- **WORKING DATA**

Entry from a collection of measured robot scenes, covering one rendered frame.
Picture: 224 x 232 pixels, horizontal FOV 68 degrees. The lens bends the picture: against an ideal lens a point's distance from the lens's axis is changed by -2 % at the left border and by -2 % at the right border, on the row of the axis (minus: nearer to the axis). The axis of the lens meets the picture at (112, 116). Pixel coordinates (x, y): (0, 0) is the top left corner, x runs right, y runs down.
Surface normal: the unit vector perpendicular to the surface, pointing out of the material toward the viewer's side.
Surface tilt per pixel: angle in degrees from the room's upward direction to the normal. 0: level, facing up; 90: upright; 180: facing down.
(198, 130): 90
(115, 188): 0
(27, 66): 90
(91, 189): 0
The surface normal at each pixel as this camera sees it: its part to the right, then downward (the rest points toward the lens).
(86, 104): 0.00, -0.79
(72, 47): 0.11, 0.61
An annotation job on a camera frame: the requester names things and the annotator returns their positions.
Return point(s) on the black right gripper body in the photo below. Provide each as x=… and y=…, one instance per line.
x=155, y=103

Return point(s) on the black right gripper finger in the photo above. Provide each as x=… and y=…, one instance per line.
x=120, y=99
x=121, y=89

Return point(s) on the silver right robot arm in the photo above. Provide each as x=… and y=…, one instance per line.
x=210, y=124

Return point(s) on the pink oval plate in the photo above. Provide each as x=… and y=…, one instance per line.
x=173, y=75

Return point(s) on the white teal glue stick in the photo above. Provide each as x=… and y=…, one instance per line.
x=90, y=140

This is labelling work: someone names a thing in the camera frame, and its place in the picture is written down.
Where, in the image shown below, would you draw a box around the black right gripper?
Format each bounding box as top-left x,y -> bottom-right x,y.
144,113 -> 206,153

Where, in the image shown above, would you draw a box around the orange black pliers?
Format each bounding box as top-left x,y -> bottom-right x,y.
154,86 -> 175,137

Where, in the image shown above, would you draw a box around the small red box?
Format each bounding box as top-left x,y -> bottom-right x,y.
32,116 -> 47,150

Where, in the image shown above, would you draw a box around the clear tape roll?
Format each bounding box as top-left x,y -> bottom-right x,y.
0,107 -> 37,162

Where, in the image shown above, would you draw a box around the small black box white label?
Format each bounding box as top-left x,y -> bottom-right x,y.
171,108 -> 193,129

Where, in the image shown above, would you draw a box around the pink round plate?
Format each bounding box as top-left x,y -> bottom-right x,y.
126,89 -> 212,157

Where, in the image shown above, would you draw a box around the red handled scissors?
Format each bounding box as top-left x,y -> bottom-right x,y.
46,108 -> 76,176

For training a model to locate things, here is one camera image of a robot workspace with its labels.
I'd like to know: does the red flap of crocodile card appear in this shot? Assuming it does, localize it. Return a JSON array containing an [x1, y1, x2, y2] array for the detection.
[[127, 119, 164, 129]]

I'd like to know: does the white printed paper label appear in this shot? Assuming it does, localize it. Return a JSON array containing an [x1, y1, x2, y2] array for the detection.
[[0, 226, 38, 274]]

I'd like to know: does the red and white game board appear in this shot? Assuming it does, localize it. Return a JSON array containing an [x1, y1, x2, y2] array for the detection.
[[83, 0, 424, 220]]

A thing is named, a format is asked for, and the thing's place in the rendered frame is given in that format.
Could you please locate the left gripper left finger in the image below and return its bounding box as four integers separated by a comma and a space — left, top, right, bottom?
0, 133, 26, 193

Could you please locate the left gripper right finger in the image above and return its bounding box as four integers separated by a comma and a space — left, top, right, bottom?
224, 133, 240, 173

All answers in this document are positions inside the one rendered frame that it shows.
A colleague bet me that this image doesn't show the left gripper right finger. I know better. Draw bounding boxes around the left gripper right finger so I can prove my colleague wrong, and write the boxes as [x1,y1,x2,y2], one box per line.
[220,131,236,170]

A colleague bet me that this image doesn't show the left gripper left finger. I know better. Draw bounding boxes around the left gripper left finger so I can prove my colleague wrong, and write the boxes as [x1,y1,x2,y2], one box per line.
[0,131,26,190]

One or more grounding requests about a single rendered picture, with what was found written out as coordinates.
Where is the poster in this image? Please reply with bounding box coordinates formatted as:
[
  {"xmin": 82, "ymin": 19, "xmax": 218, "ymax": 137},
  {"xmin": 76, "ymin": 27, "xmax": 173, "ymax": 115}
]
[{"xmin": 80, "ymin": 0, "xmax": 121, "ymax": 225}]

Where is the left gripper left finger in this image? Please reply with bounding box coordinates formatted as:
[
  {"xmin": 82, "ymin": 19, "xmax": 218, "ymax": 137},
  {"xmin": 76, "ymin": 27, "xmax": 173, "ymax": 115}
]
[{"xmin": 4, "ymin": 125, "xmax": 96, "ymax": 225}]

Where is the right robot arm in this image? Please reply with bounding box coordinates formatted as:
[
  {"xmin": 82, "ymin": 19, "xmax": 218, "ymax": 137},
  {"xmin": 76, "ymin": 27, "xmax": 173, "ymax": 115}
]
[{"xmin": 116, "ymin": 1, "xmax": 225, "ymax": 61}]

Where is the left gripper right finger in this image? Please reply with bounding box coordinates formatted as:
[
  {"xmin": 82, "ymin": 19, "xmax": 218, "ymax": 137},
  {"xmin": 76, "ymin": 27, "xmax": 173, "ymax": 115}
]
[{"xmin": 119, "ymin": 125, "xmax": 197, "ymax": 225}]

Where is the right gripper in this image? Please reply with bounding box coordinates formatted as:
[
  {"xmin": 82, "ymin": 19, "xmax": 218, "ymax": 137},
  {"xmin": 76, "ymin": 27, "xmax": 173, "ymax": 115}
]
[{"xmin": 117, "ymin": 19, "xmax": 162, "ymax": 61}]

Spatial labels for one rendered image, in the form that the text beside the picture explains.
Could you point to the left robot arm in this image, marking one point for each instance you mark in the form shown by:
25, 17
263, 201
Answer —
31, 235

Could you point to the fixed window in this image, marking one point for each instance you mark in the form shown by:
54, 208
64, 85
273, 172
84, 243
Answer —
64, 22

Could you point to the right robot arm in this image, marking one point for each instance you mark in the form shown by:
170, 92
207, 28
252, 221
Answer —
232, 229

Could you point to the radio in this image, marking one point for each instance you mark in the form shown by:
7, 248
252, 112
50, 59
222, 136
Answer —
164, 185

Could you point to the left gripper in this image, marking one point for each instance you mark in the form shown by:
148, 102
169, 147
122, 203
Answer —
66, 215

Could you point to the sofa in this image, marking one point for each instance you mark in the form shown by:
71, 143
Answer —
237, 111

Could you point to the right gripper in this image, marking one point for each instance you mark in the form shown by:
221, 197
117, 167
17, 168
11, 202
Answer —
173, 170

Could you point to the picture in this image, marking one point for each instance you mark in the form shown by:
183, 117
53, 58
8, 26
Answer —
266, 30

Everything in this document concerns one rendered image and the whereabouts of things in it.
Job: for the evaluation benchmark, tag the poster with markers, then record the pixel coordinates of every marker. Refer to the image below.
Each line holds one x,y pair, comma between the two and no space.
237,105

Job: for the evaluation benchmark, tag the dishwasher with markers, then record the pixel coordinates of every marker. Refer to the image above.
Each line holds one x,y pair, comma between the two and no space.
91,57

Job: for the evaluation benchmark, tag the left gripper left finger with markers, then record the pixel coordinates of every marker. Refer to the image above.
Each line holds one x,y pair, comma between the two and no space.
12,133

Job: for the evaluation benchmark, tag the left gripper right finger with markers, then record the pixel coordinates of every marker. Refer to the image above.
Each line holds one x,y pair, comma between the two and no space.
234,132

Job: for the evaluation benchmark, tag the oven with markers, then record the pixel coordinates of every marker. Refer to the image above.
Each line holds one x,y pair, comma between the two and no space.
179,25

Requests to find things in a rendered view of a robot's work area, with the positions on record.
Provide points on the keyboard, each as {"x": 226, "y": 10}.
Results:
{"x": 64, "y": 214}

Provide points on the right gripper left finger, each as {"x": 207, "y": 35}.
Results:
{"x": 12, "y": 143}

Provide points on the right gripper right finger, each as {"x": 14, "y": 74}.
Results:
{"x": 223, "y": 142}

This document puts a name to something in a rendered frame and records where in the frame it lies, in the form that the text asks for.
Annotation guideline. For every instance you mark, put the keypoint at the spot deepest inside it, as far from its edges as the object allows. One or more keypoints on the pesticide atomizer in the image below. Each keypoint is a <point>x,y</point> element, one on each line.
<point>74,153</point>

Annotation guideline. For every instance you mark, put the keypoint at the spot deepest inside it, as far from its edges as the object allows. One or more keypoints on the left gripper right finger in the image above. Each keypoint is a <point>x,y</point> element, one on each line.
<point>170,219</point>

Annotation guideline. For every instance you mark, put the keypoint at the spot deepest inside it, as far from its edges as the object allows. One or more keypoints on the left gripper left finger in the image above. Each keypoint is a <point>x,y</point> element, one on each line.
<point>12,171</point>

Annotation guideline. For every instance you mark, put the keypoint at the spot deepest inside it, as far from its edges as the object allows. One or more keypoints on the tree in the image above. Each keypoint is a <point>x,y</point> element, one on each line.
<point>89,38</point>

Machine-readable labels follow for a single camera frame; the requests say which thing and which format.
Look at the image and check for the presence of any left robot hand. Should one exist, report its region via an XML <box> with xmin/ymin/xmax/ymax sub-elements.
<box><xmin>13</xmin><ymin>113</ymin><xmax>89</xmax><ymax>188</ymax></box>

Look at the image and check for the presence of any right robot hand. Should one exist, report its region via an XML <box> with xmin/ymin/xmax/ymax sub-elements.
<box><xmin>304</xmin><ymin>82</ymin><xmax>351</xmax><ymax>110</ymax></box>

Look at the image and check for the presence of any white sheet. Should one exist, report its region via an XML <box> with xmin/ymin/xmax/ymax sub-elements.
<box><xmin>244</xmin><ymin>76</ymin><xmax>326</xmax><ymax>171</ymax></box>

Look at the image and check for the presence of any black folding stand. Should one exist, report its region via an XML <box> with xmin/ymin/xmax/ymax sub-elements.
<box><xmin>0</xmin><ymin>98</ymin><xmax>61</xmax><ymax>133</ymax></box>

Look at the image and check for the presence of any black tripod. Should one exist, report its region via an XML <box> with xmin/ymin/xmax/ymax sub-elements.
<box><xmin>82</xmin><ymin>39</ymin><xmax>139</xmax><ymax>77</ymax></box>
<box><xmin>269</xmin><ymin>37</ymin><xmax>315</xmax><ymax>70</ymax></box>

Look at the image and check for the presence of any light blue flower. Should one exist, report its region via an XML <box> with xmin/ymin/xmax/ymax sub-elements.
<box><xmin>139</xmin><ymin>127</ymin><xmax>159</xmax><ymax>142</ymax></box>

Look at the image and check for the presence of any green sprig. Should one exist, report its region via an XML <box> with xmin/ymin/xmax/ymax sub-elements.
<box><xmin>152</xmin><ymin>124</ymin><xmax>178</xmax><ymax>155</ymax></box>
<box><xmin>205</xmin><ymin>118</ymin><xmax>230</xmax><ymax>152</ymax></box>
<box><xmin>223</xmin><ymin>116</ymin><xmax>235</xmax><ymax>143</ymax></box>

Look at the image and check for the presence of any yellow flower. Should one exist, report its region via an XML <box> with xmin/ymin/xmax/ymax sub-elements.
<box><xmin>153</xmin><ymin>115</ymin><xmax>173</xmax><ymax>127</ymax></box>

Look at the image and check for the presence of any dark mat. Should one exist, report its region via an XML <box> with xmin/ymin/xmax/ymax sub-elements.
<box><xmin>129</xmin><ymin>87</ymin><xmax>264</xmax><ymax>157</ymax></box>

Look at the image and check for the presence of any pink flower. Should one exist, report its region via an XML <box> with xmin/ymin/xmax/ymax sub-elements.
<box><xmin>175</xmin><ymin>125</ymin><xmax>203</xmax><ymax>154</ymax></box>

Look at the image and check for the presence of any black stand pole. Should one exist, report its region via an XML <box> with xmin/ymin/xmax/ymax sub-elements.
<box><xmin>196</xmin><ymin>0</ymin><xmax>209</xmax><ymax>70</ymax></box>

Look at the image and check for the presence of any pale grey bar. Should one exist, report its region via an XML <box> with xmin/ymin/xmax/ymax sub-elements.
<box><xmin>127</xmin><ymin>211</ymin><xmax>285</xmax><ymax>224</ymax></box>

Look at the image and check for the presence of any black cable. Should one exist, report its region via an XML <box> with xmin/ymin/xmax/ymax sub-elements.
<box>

- **EXERCISE DESCRIPTION**
Please filter the listing down to lines that include the word "names".

- **EXERCISE RESPONSE**
An annotation job on a camera frame: the requester names things and the annotator returns their positions.
This is labelling work: someone names a thing in the camera frame, and its place in the picture is written down.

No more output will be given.